Cytotoxic protein from Pseudomonas aeruginosa: formation of hydrophilic pores in Ehrlich ascites tumor cells and effect on cell viability

Abstract

Increased plasma membrane permeability induced by a purified cytotoxic protein from Pseudomonas aeruginosa was studied using mouse Ehrlich ascites tumor cells in incubation medium containing an osmotic stabilizer. In the presence of serum albumin, 40 nM of the cytotoxin was required for cationic imbalance of 2.7 X 10(7) cells per ml at pH 7.4. The rate of passive flux of water-soluble markers with a molecular radius range between 0.3 and 4 nm was used to calculate the size of functional transmembrane pores. Within a short time of intoxication pores of 1 nm in radius were formed.
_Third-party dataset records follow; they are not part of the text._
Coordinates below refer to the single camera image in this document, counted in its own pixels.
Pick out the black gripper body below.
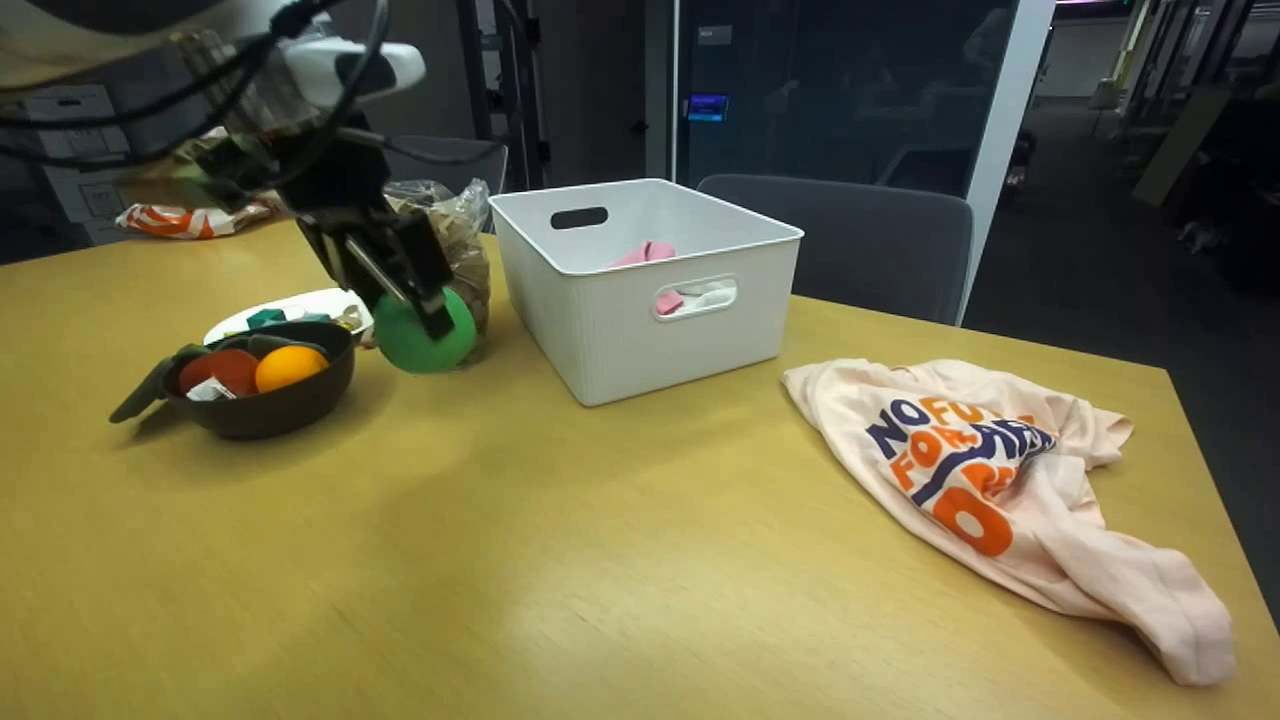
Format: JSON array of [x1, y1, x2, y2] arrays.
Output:
[[271, 123, 456, 292]]

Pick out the grey office chair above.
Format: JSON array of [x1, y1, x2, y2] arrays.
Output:
[[383, 134, 513, 202], [691, 170, 975, 330]]

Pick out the white orange plastic bag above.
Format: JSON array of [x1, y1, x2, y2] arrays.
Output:
[[116, 198, 291, 245]]

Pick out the orange toy fruit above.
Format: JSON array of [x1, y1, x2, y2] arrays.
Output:
[[251, 341, 332, 395]]

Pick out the clear bag of rubber bands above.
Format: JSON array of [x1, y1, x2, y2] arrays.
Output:
[[383, 176, 497, 337]]

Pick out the green toy apple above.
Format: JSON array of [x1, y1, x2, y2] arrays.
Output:
[[367, 280, 480, 377]]

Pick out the black bowl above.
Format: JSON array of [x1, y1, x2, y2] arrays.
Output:
[[174, 317, 359, 446]]

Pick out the white plastic bin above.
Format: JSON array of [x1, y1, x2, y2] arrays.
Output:
[[489, 176, 809, 409]]

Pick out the pink item in bin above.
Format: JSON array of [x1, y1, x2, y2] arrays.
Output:
[[622, 237, 681, 269]]

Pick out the blue lit screen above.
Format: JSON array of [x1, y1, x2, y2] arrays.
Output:
[[681, 93, 734, 129]]

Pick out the peach printed t-shirt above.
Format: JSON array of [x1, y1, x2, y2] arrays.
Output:
[[781, 357, 1239, 694]]

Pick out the white round plate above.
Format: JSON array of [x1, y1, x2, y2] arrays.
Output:
[[201, 285, 378, 349]]

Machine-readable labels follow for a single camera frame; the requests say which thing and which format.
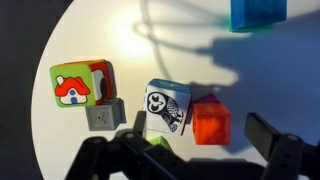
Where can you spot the orange block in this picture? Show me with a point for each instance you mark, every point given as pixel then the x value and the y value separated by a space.
pixel 211 125

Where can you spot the yellow-green block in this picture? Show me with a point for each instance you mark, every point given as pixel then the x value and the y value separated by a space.
pixel 160 142

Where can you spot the blue block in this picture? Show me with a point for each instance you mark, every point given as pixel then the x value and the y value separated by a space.
pixel 256 13

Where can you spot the black white owl cube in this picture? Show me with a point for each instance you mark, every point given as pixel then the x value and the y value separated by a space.
pixel 166 106

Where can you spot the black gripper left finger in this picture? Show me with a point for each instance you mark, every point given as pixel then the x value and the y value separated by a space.
pixel 133 160

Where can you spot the grey block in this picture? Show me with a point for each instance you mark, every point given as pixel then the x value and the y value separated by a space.
pixel 103 115

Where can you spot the large colourful picture cube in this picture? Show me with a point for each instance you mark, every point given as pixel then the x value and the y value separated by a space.
pixel 71 85

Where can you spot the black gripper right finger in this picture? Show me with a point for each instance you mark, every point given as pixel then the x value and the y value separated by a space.
pixel 290 156

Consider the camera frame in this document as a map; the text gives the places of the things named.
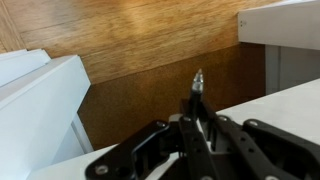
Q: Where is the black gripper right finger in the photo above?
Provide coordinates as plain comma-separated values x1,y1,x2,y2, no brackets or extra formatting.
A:
199,99,320,180

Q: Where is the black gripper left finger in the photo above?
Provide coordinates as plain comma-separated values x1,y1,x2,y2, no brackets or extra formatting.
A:
84,114,222,180

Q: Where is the black retractable pen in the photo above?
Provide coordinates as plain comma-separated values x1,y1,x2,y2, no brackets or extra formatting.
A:
187,68,205,120

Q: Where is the white cabinet panel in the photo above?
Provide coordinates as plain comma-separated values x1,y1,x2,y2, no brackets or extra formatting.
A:
237,0,320,96

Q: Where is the white shelf unit left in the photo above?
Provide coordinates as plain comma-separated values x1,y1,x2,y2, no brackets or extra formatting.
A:
0,48,95,180
Their stability is inferred from the constant rate of leakage of the most restricted marker during intoxication (60-90 min). The cytotoxin-induced plasma membrane damage led to loss of essential low molecular weight substances and was associated with a decrease of tumor propagation rate in mice. Regression analysis of these functional parameters indicate the reversibility of plasma membrane disorganization up to complete breakdown of the Na+/K+ gradient. The cell can even tolerate partial loss of larger cytosolic compounds under conditions of limited intoxication.